I’m sure that many foreigners living in Japan can testify to how surprised they were the first time they boarded a train and were overwhelmed by a chorus of “Bai bais” piercing through the carriages as a swarm of schoolgirls alighted. I certainly remember being puzzled. Where was the sayonara I’d read about in my Quick Guide to Speaking Japanese? Oh, no—“sayonara,” I was soon to learn, is saved for more final bids of farewell.

I’ve also learned that in certain fast food restaurants, English words and phrases are replacing the apparently more cumbersome Japanese equivalents. Despite the fact I’ve taken some time to learn the basic Japanese for ordering food, my use of “Omochi kaeri” is often confirmed with a nod of the head and the reply “Take-out-o.” A Japanese friend of mine who works for one such chain recently explained to me that when asking for a cheeseburger to be made by the kitchen staff, the counter staff are instructed to shout “Cheeseburger please!” instead of “Cheeseburger onegaishimasu.” And instead of thanking the kitchen staff with an “Arigato,” they respond with a “Thank you,” though this more often than not sounds like “Sank you,” because of the Japanese inability to pronounce English’s “th.” This, I learned, is actually where the name for the convenience store chain Sunkus comes from. Thanks and bye-bye—who would’ve known they could be pronounced so differently?

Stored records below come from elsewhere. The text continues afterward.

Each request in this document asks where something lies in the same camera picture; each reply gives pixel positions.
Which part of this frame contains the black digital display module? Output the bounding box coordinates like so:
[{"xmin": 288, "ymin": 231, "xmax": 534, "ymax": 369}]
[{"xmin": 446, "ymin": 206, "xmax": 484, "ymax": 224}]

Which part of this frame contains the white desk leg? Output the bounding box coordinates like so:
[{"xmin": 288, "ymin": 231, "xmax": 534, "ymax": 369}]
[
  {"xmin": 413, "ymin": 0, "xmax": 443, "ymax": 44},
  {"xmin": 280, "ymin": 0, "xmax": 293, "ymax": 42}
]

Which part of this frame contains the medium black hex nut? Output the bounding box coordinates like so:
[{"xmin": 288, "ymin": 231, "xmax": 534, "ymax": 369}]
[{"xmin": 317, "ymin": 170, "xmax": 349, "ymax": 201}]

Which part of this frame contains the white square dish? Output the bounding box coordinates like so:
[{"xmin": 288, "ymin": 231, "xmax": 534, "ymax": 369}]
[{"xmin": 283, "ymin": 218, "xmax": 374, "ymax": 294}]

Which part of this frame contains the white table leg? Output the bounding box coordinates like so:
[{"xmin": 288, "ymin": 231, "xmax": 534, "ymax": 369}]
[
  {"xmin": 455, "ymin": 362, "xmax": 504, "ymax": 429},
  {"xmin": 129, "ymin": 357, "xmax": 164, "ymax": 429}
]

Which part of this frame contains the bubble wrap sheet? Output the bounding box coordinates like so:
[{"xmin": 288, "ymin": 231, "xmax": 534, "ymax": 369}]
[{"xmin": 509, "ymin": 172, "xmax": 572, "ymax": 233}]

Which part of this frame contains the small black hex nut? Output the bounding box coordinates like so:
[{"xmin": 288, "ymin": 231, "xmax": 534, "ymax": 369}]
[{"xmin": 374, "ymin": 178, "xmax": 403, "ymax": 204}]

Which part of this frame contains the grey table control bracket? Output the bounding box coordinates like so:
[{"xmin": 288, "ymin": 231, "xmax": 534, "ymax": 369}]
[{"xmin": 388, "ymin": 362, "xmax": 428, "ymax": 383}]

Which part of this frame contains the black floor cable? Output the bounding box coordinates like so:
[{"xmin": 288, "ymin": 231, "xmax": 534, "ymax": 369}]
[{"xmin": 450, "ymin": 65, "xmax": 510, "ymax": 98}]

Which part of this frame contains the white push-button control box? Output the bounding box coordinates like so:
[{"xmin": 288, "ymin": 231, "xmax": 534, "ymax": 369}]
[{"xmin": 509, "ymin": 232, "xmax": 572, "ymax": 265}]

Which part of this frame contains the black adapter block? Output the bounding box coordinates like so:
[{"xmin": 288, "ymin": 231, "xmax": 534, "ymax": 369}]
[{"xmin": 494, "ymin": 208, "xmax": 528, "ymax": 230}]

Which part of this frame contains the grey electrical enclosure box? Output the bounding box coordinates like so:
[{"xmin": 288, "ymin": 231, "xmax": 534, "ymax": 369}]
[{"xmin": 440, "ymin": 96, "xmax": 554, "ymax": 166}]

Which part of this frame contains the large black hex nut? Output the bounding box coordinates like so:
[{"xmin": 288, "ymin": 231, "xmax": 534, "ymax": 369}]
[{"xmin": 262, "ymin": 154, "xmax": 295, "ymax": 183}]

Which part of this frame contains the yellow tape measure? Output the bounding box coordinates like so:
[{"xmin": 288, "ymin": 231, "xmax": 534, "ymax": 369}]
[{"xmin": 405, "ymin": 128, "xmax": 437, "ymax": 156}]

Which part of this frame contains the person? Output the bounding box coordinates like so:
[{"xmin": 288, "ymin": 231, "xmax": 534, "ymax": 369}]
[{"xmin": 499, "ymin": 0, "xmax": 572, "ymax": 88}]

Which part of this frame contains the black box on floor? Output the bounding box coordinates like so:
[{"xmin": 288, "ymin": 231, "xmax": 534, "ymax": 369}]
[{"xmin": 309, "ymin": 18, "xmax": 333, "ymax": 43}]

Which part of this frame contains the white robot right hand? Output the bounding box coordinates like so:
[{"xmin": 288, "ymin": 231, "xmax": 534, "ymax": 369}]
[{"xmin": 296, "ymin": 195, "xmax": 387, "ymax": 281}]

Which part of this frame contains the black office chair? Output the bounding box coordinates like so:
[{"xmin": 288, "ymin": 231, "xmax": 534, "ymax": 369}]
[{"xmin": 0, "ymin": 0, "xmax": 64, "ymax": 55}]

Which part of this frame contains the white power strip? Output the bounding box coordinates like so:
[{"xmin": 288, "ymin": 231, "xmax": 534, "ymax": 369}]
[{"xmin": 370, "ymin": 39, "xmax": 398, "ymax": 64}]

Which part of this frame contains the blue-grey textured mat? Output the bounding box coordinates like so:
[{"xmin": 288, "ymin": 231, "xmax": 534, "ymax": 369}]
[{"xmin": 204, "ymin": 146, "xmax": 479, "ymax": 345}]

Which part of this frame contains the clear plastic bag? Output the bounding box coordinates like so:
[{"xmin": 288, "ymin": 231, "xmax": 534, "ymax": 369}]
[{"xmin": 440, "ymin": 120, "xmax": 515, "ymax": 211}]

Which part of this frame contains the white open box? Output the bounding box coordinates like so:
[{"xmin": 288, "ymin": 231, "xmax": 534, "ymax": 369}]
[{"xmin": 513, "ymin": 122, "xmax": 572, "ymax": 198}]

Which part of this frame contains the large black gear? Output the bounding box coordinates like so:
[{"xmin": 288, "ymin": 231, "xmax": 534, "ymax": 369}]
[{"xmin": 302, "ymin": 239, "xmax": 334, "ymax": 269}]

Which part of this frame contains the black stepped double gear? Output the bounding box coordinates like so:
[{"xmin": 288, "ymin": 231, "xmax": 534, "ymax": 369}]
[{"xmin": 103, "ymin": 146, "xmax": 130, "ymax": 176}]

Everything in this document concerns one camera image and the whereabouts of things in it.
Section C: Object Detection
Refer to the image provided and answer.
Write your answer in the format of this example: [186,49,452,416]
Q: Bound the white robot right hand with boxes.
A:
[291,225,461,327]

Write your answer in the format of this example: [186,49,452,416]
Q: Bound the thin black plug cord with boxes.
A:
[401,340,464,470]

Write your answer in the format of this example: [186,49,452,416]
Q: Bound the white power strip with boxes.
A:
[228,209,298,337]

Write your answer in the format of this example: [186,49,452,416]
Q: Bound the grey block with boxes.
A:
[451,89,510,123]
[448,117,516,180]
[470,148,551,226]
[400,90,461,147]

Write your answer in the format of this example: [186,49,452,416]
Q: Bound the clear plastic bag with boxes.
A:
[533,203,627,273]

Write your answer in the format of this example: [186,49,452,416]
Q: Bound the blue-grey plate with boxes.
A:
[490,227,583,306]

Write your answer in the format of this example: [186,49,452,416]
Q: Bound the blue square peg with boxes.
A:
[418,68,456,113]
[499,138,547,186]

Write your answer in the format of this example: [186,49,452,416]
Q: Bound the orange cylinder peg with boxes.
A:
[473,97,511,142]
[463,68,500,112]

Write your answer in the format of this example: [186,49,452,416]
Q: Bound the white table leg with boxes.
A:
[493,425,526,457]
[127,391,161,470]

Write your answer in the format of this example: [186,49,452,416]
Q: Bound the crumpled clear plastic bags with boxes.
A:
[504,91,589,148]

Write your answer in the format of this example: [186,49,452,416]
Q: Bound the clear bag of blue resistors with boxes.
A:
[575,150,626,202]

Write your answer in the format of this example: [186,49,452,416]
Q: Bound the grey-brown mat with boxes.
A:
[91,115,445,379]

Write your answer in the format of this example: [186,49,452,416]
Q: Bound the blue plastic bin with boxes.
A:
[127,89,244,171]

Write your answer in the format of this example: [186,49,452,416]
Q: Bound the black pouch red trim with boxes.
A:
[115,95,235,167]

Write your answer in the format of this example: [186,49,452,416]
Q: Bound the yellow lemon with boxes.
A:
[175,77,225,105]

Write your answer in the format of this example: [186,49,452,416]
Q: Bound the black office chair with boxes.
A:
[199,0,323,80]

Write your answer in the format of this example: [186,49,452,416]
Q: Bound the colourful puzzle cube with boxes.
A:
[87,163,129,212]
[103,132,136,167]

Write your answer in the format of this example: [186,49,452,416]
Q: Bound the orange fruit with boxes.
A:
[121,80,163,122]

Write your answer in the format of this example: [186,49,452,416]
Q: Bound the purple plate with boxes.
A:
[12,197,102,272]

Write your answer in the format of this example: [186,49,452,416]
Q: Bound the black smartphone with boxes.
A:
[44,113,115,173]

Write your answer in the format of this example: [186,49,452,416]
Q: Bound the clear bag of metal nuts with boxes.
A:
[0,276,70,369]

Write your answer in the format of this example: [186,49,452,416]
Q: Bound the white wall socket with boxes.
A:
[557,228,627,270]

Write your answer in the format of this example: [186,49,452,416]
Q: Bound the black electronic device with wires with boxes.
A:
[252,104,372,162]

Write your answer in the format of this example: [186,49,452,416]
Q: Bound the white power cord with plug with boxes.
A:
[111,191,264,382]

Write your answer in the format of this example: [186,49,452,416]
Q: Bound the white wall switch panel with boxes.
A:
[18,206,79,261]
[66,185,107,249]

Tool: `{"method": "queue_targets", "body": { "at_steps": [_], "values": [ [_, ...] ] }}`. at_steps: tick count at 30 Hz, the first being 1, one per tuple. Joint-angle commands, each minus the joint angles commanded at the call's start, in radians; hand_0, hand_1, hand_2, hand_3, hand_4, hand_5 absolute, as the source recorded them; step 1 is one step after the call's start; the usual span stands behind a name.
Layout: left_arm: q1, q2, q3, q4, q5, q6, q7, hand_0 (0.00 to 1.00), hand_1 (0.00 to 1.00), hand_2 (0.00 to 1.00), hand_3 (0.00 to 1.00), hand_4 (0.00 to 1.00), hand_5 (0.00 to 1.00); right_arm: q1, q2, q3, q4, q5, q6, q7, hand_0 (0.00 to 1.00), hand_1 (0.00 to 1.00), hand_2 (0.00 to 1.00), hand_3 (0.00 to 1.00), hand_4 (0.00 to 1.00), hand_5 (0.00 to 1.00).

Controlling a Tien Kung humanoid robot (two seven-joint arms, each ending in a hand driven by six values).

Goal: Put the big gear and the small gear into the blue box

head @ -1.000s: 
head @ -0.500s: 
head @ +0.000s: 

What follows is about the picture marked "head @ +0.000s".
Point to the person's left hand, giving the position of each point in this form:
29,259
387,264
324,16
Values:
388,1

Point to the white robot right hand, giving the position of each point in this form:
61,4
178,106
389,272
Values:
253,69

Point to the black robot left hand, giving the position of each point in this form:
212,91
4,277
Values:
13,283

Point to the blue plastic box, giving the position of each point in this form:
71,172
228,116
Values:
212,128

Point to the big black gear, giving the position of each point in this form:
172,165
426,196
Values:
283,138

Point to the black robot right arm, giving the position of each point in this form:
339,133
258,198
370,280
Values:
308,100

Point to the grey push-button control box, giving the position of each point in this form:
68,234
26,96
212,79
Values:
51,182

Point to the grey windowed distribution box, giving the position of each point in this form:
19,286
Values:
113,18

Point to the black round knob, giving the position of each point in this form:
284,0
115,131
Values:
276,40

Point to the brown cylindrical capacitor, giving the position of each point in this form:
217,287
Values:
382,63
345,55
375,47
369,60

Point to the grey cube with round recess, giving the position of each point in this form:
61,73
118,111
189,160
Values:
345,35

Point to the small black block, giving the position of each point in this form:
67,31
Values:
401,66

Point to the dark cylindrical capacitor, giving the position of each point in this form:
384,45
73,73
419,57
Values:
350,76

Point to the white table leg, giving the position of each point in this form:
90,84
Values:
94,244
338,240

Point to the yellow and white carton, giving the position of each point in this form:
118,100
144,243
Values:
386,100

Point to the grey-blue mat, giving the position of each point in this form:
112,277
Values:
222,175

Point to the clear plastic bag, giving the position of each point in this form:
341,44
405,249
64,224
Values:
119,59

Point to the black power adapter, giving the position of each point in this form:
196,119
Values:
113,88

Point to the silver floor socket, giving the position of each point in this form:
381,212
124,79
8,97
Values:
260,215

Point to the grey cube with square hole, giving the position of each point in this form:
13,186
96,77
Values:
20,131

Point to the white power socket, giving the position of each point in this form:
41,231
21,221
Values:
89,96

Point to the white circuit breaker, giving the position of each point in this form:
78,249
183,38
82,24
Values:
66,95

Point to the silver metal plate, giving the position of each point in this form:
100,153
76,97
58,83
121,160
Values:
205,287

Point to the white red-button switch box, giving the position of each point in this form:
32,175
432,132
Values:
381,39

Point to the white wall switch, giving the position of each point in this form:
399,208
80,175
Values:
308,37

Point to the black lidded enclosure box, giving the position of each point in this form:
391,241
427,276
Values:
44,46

But it’s not just that the well-meaning youth of Japan have morphed “Bye-bye” into a high-pitched “Bai bai.” It’s that now, whenever I myself use it, I’m taken for a joke. I’m an English teacher, and I’ve recently became frustrated when, after finishing my lessons and leaving the room with a casual “Buh-bye,” my students giggle and nod their heads knowingly at me. It’s as though we’d just conspired to secretly place whoopee cushions under the seats of unassuming salarymen on a packed train. After much thought and consideration, I came to realize these people actually believed I was making fun of schoolgirls, mimicking their departure chime.

I’ve tested this theory out, too. If I am to say “See you later,” “Take care,” “Good-bye” or “See you next time” to my students, I’ll be met with a nod of the head and a similar acknowledgement of good-bye. However, if I throw in a “Buh-bye” (which is the way I naturally pronounce “bye-bye”), along with one of the aforementioned farewells, smiles will break out across my students’ faces and giggles will fill the room. It’s frustrating, to say the least, because ever since I was a child—and long before I stepped off a plane at Narita and onto a packed Yamanote line train—I’d always bid my friends and family a sincere “Buh-bye.”

Japanese schoolgirls are cute. They wear cute uniforms and collect cute Disney characters. They talk about cute things, like which side to part their cute hairstyles on or where to go for their next cute print club snapshot. “Bai bai,” I’m told by my Japanese friends, sounds cute. So by that rationale, schoolgirls choose to say “Bai bai.”

That’s fine by me. I have no problem with that. These kids aren’t the first to get wind of another land’s lingo and mold it to their own liking. I’ve been known amongst my friends to use the French word tres in place of “very” when I’d like to give my adjectives a little more feeling. Tres hungry, tres happy, tres tired. The problem is that, because “Bye-bye” has taken on this whole new cute schoolgirl image in Japan, I can longer use it without being giggled at. It has been stolen from me. And that makes me tres annoyed.

Schoolgirls, please by all means use “Bai bai” as much as your cute little hearts desire and as long as the train’s windows can withstand the pitch. But to all of the well-meaning folk of Japan, please don’t laugh at me when I bid you “Buh-bye” as though it was something I’d never said before I came to this lovely land. That is all I ask.